Also die Unterschiede zwischen der Core und der Metanium MG sind in der Tat die zusätzlichen Kugellager in den Knäufen, was auf jeden Fall ein Muss ist (meine Meinung). - aber die Metanium hat schon eine verhältnismässig kleine Kurbel. (Was mir nicht so gefällt)

In meinem Fall wars so, dass ich die Core sehr günstig im örtlichen Fachhandel bekommen habe und zufällig noch so nen Bassarthandel bei mir rumlag.

Jetzt habe ich nach meiner Meinung nach die geilste Rolle überhaupt.
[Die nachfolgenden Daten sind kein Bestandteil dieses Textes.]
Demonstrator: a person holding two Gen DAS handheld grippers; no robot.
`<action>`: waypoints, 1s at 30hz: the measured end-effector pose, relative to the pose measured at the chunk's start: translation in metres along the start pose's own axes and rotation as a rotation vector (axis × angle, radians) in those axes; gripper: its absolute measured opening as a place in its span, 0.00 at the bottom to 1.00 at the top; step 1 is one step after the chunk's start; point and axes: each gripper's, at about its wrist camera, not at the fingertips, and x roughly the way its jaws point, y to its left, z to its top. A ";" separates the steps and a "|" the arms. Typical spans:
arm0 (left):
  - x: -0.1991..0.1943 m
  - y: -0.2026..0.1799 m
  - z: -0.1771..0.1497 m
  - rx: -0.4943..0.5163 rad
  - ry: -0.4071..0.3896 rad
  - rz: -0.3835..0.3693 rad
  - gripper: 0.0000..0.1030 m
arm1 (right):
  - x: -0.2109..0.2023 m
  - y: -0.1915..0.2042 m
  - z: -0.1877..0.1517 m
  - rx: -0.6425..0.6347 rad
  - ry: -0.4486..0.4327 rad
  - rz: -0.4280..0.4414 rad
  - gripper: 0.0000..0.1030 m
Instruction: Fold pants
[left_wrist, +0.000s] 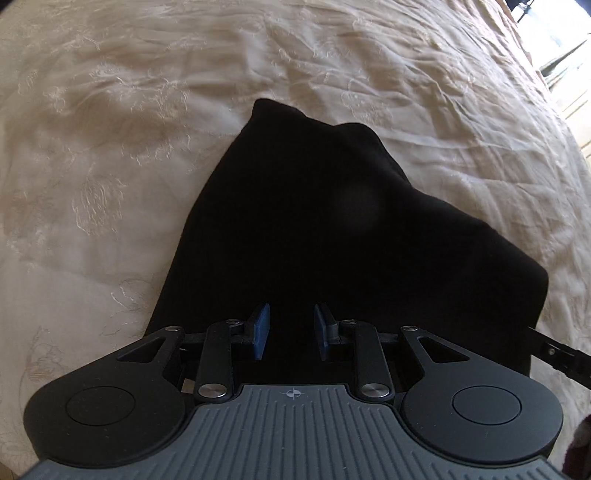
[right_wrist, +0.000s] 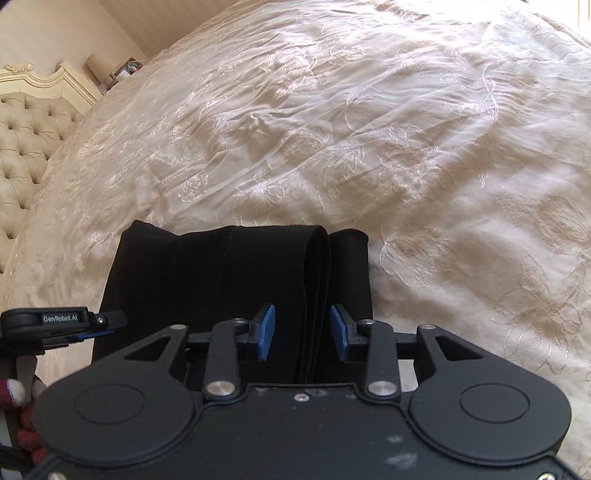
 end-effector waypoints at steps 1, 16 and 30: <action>0.003 0.001 0.000 0.006 0.007 -0.007 0.25 | 0.004 0.000 -0.001 0.009 0.012 -0.003 0.38; -0.052 0.032 0.011 0.086 -0.094 -0.128 0.25 | 0.034 0.013 0.000 0.010 0.074 -0.081 0.20; -0.026 0.017 0.080 0.181 -0.092 -0.189 0.26 | 0.006 0.024 0.025 -0.077 0.022 -0.236 0.12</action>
Sie ist schön leicht, hat ne Wahnsinns Bremse, läuft mit der kugelgelagerten Bassartkurbel wie die heisse Schneid durch "den" warmen Butter und castet dermassen akurat und weit, dass es ein Traum ist.

Also schöne Grüsse und frohes Shopping

Sepp


----------



## Shark79 (30. September 2008)

*AW: Baitcasting-Ultralight*

Moin ich habe noch eine Scorpion 1001 Mg mit karton öl und papieren im bestzustand. Absolut Geile Rolle selbst kleine Baits um die 4 gr. sind gut zu werfen. Falls jemand Interesse hat ? Das Röllchen wurde von einerPixy abgelößt. gruß daniel


----------



## Dart (1. Oktober 2008)

*AW: Baitcasting-Ultralight*

Ok, jetzt hab ich die unterschiedlichsten Typenbezeichnungen verdaut......die spinnen bei Shimano:q
Abschließend noch eine letzte Frage.

*Die Core ist die normalie Metanium MG..
und nicht die Metanium MG DC,
nicht dass da verwechslungen auftreten.*

Wäre die Anschaffung der MG DC eine deutliche Verbesserung ggb. der normalen MG oder ist das eurer Meinung eher zu vernachlässigen oder evt. sogar ein Rückschritt wenn es um leichte Köder geht?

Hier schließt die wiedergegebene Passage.